I cannot agree with manuscript Amendment 50A. It would provide a field day for those seeking to impede academic work, artistic and literary expression, and journalism that they do not welcome. It would inevitably create a chilling effect on work in academia, the arts, literature and journalism. I simply do not understand how a necessity test would work. When the journalist, the academic or the artistic or literary individual is conducting the processing, they cannot know whether it is necessary for future publication—they may reasonably believe that it will be or that it may be, and that is enough. Manuscript Amendment 50A, if accepted, would seriously damage freedom of expression in this country. As the noble Lord, Lord Lester, said, it would be a blatant breach of Article 10 of the European Convention on Human Rights.

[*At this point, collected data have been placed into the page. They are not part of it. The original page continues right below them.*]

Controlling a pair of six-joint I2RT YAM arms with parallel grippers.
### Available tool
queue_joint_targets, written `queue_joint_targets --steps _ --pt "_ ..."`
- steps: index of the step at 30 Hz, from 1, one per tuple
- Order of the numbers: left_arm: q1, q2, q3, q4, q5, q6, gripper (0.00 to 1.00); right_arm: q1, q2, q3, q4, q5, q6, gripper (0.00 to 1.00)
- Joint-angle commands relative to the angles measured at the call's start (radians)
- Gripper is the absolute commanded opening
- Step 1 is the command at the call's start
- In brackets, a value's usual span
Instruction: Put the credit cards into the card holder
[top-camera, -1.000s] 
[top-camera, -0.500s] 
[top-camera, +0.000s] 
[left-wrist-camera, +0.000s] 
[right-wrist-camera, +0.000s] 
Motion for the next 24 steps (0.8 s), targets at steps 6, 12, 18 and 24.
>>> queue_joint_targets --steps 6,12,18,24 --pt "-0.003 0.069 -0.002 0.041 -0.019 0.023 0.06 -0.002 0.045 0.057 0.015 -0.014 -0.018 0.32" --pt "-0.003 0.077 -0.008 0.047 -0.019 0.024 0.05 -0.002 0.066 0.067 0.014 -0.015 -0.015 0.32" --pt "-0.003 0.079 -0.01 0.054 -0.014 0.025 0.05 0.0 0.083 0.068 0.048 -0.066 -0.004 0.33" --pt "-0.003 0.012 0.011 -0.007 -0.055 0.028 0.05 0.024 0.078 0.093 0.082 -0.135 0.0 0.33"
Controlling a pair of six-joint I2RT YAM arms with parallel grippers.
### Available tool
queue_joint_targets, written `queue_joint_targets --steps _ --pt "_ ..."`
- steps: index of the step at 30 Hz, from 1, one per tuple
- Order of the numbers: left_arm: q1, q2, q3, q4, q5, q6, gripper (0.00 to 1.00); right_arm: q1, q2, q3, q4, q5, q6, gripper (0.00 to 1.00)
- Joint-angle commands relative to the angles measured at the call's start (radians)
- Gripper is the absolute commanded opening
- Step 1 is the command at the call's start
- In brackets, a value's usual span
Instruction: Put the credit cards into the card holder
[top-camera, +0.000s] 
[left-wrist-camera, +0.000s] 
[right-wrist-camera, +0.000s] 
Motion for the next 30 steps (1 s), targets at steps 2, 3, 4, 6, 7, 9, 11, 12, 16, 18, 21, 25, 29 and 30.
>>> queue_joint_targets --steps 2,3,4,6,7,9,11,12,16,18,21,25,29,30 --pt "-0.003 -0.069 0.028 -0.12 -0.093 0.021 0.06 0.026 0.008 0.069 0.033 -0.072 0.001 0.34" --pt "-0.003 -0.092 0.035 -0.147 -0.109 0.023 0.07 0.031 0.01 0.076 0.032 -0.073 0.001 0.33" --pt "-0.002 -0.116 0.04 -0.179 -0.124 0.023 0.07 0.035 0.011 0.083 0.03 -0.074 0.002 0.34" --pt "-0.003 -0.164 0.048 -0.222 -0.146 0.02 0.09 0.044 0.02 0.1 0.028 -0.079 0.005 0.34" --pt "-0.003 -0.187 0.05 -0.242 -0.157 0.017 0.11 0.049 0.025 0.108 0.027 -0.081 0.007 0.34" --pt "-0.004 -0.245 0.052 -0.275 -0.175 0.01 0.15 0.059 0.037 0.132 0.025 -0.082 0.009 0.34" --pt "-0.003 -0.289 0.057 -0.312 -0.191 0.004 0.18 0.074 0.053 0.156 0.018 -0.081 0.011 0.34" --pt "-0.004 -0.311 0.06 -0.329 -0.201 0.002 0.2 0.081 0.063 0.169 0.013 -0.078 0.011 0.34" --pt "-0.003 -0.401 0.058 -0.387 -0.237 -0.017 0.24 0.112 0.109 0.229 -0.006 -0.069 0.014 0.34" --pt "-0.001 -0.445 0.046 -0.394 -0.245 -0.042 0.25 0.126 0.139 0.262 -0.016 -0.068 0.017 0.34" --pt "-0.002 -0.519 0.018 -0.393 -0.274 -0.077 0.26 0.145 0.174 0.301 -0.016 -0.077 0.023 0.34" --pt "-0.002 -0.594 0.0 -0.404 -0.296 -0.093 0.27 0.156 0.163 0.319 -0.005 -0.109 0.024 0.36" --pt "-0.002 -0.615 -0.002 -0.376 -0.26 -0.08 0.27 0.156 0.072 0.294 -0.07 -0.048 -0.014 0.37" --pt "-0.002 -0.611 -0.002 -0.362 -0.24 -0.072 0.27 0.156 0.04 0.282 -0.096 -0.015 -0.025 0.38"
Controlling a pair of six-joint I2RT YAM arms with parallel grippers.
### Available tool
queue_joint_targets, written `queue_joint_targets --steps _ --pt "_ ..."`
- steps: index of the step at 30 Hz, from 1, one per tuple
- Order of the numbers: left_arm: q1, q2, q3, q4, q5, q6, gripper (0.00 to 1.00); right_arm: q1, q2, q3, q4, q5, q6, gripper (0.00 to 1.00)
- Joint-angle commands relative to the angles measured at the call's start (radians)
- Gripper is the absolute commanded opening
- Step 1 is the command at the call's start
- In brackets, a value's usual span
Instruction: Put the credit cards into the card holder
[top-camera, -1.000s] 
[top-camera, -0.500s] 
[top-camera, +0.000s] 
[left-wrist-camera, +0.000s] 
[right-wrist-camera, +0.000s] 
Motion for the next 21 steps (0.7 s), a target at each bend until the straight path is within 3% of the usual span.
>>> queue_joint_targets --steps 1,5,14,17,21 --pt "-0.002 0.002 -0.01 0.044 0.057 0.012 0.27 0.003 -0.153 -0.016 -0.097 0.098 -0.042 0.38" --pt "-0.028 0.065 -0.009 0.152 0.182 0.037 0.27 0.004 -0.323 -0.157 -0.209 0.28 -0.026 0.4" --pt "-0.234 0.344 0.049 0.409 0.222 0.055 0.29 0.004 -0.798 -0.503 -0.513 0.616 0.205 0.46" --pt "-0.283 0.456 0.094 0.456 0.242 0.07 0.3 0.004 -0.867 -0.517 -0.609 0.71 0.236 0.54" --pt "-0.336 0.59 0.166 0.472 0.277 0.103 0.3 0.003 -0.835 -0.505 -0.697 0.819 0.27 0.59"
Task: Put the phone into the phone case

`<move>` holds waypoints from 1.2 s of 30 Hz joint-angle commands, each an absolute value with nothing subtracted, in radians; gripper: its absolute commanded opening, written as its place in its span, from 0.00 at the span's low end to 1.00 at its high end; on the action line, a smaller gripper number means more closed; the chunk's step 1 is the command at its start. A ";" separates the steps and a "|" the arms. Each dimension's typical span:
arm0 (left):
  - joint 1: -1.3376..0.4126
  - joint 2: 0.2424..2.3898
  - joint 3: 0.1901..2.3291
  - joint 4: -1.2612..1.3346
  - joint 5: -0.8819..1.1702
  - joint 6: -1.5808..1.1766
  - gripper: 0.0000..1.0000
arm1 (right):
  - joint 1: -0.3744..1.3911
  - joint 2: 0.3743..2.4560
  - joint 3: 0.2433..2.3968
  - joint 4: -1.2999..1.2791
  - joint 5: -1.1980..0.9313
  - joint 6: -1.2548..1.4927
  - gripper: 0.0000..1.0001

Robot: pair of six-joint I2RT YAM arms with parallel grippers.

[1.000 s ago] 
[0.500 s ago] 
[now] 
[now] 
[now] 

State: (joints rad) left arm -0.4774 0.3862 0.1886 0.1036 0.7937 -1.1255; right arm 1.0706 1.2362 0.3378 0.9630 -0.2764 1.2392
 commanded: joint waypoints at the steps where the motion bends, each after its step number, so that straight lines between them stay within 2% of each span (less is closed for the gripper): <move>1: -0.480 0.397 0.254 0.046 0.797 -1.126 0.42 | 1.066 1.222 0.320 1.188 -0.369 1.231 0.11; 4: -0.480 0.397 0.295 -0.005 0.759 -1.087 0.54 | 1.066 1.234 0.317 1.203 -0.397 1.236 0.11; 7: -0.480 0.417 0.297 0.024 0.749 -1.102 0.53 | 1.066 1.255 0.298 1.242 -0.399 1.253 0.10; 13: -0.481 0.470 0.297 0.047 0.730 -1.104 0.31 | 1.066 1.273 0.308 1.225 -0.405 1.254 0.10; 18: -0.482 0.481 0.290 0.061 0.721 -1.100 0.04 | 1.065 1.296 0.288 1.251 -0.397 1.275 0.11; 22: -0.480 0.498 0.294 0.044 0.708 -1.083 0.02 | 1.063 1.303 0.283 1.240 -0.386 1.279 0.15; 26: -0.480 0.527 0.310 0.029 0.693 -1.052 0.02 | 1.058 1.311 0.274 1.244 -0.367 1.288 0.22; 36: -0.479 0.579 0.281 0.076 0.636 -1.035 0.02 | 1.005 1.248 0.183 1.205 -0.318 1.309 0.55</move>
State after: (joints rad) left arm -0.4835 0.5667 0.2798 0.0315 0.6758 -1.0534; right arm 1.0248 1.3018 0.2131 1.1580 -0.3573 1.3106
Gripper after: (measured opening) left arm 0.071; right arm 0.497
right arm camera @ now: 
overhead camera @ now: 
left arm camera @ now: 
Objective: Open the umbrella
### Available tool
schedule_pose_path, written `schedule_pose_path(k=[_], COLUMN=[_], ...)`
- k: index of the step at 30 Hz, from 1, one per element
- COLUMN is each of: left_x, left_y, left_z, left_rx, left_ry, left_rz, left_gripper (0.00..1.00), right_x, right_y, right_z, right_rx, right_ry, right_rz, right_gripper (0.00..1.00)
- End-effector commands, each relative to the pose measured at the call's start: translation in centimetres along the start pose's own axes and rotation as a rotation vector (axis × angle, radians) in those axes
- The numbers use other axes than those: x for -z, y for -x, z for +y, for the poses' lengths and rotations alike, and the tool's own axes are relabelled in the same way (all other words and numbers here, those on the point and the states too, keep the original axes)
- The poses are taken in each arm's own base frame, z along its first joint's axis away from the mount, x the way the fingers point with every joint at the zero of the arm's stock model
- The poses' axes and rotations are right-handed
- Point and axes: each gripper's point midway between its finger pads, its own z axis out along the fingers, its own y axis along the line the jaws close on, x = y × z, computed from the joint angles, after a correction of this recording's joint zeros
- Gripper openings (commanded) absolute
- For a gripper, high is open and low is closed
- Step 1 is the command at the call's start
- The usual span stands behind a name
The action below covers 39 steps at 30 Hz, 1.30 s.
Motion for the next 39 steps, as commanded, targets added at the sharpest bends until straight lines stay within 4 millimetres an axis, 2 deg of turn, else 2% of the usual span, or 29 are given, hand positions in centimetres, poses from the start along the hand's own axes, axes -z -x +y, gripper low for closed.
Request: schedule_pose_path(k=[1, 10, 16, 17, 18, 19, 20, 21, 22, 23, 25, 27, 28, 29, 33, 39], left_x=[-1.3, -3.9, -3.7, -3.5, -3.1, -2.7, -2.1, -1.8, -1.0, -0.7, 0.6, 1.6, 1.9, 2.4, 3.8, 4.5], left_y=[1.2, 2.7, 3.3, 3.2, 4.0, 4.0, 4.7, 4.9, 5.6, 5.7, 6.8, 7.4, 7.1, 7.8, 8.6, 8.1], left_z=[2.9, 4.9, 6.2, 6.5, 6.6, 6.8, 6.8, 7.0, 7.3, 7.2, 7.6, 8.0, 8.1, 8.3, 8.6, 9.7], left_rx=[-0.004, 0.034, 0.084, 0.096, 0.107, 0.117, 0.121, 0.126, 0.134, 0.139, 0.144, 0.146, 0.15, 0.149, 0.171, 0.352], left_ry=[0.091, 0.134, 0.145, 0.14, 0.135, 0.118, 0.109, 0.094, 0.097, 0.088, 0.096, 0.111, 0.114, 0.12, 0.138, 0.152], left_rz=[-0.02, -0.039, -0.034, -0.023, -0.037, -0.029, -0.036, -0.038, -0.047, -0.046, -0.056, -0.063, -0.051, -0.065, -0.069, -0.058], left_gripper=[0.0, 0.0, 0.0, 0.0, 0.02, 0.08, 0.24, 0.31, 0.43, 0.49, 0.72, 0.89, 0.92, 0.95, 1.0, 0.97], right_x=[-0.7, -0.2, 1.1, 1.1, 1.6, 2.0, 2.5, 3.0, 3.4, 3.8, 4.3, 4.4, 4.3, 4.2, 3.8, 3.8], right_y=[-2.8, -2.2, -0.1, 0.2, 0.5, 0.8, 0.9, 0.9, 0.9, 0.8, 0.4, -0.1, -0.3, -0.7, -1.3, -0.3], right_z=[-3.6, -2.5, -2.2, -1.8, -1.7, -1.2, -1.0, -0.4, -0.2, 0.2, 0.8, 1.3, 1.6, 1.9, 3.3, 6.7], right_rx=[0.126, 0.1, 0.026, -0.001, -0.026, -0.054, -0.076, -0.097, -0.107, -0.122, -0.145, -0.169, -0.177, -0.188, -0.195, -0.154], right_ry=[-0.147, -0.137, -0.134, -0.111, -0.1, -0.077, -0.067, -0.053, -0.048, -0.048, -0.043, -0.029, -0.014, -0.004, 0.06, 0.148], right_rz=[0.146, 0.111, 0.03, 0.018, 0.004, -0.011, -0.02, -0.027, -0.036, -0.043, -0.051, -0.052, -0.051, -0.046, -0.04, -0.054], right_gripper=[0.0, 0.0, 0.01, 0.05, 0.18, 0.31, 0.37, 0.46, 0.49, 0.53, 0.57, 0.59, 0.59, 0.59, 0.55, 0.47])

I am grateful to the noble Lord, Lord Low, for giving way. I rise to answer the question that he put to the noble Lord, Lord Pannick, on what he thought of the amendment. Speaking for myself, I cannot think of any objection to including the Impress code as well as the IPSO code. In my speech, I did not say anything about the IPSO code because I thought it was inappropriate in this debate. I have a detailed brief about that from Sir Alan Moses but I will not talk about it any more because this is not a competition between IPSO and Impress.